Of course, there was plenty of insider knowledge to be gained from the professionals as well. Many of the smaller studio sessions were fully booked, but artists like Lafawndah and Kelela featured in larger sessions that broke down the processes behind their live show and studio work respectively. It was the less glitzy sessions, however, that were often the most inspiring. Meara O’Reilly’s talk, Revealing the Building Blocks of Musical Perception, taught me things I never knew about how humans perceive sound. The following day, a presentation on hybrid physical-digital musical instruments introduced me to one-off instruments like Dan Moses’ Kalichord Strum. On the final day, another illuminating presentation went into fascinating detail about how machine learning can be applied to the creative process, with Google’s Magenta arm launching a set of music plugins for Live built on its open source tools. Despite filling my brain with knowledge on a huge range of music topics, I barely scratched the surface of what was on offer.
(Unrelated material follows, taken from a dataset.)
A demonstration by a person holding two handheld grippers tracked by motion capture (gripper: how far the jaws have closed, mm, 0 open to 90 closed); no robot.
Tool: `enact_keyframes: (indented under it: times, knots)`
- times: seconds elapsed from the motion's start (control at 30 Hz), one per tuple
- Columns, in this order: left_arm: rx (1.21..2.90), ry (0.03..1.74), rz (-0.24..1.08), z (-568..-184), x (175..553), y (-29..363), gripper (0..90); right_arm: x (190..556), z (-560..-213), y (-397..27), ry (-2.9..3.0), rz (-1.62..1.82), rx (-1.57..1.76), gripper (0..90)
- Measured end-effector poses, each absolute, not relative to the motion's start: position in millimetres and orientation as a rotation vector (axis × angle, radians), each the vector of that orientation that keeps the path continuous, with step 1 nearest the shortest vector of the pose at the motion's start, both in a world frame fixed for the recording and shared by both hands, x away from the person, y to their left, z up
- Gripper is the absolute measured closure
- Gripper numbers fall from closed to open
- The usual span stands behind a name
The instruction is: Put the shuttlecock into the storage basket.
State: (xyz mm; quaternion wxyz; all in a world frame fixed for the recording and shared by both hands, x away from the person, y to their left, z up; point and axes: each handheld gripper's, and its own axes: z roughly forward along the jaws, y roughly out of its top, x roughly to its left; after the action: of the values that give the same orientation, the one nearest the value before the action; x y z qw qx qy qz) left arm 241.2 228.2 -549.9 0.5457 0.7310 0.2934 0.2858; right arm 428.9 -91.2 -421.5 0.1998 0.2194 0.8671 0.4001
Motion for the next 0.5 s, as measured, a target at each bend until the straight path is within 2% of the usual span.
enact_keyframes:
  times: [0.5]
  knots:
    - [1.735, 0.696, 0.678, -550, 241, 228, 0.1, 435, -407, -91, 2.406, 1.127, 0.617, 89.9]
Kaitlyn Aurelia SmithPhotograph by: Anna Elledge

While Ableton is a music tech company and Loop has a lot in common with tech conferences, this year’s programme largely steered away from trying to predict where musical trends – both technological and cultural – could be headed. But one of the weekend’s most lively discussions, involving music journalist Simon Reynolds, musician and writer Coco Solid and Gavin Blair and Shanique Marie of Jamaican dancehall outfit Equiknoxx, attempted to tackle the topic head on.

Titled Sounds Like Tomorrow: making music for the future, the discussion inevitably raised the question of why, with the planet facing an uncertain environmental future, we should bother to make music for future at all? Because, in Coco Solid’s view, “music is a weapon” with the power to affect real societal change. With California experiencing what would become its deadliest wildfires in history, and authorities pointing to climate change as one of the primary reasons why a blanket of toxic smog was gathering just outside the studio door, her sentiment offered some small amount of hope.